4. The state perception and fault-tolerant control method for a motion control system under sensor failure as described in claim 3, characterized in that, In step three, the self-calibrating state feedback observer is designed as follows: , Among them, auxiliary variables are defined. , , Yes The estimated value, and It is an adjustable gain. and It is the gain of the observer to be designed. , and It is a control variable of the system; The corrected output feedback is .
5. The state perception and fault-tolerant control method for a motion control system under sensor failure as described in claim 3, characterized in that, In step four, the improved fuzzy approximator with adaptive update rate is as follows: , Unmodeled lumped perturbations are estimated using an improved fuzzy approximator, where, It is a basis vector function. It is a parameter vector. Adaptive update rate The settings are as follows: , in, , and It is an adjustable gain. It is the system's control variable. It is a basis vector function The abbreviation of .
6. The state perception and fault-tolerant control method for a motion control system under sensor failure as described in claim 4, characterized in that, In step five, the following self-calibrating state observer is designed: in, and These are respectively state variables and The estimated value, and It is the gain of the state observer to be designed.
7. The state perception and fault-tolerant control method for a motion control system under sensor failure as described in claim 6, characterized in that, The state-observation space equation of the system is: in, It is a state vector The estimated value, yes The first derivative, , , .
8. A state perception and fault-tolerant control system for a motion control system under sensor failure, comprising a memory, a processor, and a computer program stored in the memory, characterized in that, The processor executes the computer program to implement the state perception and fault-tolerant control method for a motion control system under sensor failure as described in any one of claims 1 to 7.

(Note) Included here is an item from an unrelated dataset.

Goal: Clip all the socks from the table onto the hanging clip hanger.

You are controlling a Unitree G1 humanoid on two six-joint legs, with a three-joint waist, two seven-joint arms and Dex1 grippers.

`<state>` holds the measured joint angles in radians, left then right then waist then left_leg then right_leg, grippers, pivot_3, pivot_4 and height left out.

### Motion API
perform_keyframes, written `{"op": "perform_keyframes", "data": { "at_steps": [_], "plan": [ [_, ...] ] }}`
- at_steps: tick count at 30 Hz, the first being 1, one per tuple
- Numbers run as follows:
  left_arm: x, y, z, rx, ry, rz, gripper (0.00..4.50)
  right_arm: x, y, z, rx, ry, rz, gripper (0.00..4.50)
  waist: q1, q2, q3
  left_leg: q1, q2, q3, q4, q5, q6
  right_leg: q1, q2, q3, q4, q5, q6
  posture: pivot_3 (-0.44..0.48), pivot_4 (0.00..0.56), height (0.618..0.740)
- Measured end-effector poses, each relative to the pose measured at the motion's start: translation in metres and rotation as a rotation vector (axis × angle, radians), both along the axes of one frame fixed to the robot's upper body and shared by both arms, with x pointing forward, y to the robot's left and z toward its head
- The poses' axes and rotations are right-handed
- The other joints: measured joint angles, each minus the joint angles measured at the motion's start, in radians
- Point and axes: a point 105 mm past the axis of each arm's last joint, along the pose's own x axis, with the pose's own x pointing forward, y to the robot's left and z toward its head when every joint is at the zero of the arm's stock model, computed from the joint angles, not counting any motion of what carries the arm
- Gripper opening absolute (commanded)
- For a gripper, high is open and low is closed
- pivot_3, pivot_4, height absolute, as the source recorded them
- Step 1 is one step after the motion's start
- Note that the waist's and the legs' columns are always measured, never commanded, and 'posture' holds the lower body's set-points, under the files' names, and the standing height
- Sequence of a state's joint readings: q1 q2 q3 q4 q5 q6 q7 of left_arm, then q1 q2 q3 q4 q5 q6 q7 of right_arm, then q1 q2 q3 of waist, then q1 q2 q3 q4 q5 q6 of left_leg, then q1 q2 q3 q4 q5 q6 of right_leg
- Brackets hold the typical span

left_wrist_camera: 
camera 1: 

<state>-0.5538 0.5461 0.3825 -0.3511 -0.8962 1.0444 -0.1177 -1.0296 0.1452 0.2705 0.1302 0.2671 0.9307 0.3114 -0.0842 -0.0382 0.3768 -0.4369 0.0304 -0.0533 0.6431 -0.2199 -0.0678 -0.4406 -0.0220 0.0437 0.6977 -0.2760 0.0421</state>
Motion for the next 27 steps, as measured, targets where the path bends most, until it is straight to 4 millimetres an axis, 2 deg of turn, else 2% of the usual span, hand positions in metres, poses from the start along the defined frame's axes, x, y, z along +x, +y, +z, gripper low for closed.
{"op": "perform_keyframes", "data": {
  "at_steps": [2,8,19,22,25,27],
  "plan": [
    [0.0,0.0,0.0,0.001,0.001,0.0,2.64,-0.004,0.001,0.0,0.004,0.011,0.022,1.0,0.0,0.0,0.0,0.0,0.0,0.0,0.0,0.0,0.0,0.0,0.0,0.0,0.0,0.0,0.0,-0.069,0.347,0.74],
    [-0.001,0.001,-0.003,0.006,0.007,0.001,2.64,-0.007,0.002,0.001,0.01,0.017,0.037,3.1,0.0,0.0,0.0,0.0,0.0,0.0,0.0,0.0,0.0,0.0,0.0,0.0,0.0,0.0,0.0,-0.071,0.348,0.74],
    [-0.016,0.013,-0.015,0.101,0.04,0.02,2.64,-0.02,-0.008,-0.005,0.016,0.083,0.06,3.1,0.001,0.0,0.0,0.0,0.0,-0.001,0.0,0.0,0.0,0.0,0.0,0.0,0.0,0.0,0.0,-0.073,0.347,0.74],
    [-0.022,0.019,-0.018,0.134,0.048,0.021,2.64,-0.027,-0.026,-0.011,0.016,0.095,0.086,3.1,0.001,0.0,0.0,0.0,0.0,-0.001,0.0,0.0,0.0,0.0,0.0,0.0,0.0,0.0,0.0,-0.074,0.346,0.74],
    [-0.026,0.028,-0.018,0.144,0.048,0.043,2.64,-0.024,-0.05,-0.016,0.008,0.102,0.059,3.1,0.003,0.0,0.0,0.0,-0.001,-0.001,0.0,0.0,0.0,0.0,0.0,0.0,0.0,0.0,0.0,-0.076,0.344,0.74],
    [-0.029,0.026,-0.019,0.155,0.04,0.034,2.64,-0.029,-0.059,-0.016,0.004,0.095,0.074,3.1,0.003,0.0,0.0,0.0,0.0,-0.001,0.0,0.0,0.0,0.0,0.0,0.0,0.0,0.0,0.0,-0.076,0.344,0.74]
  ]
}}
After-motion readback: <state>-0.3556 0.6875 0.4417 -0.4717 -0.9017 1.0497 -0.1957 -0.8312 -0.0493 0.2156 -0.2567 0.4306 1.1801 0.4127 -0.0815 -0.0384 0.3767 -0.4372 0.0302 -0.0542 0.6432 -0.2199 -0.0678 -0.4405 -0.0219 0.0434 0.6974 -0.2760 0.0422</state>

9. A computer-readable storage medium having a computer program stored thereon, characterized in that, When the computer program is executed by the processor, it implements the state perception and fault-tolerant control method for a motion control system under sensor failure as described in any one of claims 1 to 7.
10. A computer program product, comprising a computer program, characterized in that, When the computer program is executed by the processor, it implements the state perception and fault-tolerant control method for a motion control system under sensor failure as described in any one of claims 1 to 7.